* Assignment *
When the word "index" shows up in a line of the records below, copy that line.

Stored data entries
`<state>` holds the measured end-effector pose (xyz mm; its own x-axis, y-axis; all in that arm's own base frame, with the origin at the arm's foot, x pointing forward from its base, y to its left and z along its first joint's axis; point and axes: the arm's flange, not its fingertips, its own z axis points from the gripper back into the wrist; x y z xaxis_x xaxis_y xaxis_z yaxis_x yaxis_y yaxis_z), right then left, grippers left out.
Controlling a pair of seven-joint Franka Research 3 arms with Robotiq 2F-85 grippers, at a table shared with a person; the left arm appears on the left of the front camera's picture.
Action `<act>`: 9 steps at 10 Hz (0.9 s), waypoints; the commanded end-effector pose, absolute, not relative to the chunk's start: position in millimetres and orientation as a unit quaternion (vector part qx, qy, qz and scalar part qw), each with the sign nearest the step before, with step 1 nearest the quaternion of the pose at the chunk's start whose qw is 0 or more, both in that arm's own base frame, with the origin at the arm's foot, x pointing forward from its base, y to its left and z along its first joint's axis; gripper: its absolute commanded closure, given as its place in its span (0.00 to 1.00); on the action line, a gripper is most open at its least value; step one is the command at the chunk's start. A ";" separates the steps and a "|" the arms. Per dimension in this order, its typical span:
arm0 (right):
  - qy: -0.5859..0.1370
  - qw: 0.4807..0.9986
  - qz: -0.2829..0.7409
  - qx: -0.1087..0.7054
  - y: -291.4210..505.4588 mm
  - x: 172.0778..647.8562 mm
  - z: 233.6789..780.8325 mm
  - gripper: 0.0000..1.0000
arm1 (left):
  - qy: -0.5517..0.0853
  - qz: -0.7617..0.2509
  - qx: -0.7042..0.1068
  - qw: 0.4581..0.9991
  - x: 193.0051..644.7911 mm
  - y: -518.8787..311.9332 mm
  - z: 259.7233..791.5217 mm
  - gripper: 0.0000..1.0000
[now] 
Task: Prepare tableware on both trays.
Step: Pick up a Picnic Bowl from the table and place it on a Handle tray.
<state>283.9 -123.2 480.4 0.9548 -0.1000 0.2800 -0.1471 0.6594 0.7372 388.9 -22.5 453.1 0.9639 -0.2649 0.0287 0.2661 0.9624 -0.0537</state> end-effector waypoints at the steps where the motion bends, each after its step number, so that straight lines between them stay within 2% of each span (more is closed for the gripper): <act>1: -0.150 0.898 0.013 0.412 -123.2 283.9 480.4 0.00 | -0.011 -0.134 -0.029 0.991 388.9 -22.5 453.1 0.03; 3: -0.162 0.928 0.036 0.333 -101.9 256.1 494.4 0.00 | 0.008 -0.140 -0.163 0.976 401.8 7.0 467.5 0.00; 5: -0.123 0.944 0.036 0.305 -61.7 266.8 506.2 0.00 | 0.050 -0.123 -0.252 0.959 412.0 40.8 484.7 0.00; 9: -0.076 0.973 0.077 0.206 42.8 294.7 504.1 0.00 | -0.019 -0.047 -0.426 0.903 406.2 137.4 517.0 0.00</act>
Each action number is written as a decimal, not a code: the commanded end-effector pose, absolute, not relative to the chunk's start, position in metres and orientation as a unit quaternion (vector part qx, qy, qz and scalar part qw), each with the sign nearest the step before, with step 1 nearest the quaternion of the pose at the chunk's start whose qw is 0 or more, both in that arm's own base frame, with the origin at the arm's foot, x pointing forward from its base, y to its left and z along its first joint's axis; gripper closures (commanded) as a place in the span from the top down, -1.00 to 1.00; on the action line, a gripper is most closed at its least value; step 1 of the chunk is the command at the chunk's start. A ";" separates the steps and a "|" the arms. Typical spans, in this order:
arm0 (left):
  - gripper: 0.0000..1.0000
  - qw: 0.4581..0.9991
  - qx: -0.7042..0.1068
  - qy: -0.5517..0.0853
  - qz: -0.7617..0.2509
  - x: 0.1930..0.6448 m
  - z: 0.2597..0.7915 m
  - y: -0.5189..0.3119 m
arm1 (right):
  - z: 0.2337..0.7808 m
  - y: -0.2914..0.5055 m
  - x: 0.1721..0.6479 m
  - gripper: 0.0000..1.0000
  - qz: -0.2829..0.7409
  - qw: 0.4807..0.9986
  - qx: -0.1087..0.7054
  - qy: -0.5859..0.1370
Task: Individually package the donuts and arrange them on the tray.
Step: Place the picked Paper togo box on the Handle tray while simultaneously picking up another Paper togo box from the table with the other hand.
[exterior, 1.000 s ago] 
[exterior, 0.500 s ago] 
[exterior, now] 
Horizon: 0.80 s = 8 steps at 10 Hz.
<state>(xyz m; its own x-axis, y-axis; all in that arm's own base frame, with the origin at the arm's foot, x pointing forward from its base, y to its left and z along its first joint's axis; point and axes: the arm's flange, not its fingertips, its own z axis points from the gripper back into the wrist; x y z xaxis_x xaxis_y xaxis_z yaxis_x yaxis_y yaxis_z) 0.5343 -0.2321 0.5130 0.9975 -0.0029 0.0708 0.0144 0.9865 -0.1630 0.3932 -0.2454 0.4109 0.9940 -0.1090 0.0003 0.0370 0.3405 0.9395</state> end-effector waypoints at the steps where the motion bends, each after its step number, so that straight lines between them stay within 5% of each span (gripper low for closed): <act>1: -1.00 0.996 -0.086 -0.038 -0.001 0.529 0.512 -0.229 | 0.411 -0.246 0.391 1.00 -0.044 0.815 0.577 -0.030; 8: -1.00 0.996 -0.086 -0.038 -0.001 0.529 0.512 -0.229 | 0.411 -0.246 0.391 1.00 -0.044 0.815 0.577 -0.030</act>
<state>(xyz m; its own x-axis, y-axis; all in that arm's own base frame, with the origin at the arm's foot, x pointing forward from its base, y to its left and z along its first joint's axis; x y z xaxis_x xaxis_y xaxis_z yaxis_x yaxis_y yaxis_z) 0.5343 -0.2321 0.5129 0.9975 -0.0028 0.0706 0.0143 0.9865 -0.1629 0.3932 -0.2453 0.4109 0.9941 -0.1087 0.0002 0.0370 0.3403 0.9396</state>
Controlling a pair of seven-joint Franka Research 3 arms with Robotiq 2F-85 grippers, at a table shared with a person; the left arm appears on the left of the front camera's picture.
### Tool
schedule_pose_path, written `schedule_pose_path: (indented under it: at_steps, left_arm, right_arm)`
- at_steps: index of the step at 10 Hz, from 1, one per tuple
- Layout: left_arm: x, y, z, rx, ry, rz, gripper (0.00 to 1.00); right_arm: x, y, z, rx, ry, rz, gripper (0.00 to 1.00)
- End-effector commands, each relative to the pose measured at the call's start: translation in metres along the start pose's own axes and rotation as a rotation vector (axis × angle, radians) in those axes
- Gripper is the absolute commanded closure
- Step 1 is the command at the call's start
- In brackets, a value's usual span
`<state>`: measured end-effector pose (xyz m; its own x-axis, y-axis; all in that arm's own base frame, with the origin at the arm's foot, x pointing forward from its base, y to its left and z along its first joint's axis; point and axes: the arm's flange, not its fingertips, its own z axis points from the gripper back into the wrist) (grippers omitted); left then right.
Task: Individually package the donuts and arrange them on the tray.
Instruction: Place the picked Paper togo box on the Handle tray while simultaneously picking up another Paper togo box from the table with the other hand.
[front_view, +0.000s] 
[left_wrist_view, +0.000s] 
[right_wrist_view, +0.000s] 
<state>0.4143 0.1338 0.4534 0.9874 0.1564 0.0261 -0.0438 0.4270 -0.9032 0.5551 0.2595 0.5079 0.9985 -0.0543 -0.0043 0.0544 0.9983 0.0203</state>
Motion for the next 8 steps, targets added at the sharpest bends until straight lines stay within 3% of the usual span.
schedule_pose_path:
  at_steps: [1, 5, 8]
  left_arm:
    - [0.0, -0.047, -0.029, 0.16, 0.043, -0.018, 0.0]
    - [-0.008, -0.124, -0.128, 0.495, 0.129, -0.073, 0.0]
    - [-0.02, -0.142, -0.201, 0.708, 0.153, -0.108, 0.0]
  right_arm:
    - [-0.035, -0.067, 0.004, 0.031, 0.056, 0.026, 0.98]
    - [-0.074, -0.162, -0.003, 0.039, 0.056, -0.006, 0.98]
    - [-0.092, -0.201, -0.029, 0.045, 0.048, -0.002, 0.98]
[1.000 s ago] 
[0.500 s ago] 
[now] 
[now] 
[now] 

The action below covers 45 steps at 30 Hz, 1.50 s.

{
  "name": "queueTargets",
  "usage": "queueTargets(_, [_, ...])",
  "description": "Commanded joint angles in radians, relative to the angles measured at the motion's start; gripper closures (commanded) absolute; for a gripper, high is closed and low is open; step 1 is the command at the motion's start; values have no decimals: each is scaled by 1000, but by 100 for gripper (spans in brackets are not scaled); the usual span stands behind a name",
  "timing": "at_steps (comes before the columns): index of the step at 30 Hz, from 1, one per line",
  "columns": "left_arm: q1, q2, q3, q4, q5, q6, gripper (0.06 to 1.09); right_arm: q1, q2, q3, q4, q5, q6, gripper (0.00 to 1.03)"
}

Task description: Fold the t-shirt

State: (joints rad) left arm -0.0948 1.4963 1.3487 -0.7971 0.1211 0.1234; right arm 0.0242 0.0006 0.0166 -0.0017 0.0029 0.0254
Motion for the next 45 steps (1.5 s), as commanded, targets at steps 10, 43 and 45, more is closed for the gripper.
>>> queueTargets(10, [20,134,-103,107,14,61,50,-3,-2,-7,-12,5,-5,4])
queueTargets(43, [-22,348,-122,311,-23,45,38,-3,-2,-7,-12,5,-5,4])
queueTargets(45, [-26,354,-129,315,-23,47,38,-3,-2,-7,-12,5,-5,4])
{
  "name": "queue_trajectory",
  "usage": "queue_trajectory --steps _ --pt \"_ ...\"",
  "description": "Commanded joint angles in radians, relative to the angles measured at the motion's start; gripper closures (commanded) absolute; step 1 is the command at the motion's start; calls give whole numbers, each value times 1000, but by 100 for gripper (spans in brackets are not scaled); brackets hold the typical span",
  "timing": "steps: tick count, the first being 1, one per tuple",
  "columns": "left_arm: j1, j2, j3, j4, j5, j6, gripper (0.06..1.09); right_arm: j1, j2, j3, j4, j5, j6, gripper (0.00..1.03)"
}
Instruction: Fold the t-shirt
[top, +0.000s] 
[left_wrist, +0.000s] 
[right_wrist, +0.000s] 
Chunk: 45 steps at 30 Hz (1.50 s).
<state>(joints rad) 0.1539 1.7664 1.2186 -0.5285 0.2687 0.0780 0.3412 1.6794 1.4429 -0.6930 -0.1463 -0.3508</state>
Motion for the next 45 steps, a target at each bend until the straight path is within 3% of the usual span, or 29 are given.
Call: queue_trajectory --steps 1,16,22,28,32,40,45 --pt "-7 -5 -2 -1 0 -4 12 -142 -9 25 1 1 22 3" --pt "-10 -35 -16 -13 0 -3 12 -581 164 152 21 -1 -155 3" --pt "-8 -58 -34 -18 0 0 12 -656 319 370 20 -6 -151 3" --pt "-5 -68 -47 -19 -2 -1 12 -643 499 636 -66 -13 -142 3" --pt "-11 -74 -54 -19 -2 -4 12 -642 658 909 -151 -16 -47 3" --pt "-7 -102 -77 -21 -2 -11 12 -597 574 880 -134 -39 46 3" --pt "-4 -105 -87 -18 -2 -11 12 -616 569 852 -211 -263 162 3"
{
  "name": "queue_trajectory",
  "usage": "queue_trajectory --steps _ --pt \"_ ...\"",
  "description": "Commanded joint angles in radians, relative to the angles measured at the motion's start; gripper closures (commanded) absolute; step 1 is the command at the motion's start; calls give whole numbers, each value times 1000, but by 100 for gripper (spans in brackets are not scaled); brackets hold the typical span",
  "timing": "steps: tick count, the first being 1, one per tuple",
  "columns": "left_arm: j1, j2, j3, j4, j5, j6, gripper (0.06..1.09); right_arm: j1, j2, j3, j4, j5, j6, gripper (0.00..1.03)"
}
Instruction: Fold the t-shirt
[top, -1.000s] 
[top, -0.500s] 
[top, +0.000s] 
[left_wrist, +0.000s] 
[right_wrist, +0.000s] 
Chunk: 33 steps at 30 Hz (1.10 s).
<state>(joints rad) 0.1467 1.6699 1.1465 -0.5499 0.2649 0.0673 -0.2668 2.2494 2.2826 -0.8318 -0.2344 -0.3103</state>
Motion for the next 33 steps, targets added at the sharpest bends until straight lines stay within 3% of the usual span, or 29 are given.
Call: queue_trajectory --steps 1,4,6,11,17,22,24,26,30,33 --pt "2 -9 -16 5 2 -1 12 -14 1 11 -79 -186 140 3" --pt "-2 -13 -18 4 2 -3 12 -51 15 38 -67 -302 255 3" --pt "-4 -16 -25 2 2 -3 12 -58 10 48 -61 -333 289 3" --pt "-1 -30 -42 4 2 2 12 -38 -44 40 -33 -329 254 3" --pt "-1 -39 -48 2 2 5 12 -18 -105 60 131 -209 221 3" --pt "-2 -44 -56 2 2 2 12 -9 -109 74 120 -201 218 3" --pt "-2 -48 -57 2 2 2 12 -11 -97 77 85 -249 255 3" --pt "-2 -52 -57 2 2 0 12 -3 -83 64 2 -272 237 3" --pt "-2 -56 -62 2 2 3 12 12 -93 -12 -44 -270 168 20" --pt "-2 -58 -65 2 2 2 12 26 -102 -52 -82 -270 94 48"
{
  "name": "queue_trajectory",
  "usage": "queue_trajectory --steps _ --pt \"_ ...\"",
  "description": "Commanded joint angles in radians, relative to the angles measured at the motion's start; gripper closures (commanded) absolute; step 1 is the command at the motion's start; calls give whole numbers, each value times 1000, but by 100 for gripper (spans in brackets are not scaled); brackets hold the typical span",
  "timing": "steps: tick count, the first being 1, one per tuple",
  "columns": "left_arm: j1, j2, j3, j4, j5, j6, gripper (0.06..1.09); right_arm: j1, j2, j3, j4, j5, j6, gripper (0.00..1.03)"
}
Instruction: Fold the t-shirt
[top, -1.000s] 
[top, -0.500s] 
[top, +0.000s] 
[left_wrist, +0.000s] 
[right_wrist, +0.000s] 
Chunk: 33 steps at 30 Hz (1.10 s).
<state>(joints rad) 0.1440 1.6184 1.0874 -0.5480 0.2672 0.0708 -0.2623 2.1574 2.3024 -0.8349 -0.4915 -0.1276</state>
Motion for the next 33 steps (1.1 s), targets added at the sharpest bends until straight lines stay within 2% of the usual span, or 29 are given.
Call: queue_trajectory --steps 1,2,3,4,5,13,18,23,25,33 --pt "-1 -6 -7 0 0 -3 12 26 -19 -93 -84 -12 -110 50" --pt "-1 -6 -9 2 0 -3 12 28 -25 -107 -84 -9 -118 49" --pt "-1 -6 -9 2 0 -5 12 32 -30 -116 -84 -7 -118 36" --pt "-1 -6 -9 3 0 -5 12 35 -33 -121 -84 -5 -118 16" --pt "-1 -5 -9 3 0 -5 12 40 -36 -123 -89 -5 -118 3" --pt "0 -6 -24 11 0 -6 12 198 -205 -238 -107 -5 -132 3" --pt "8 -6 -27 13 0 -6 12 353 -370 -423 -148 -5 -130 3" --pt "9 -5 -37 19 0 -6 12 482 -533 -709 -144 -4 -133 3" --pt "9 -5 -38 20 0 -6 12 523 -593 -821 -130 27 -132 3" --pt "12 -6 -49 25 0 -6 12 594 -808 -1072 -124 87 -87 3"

* Task output *
- at_steps: index of the step at 10 Hz, from 1, one per tuple
  "timing": "at_steps (comes before the columns): index of the step at 30 Hz, from 1, one per line",

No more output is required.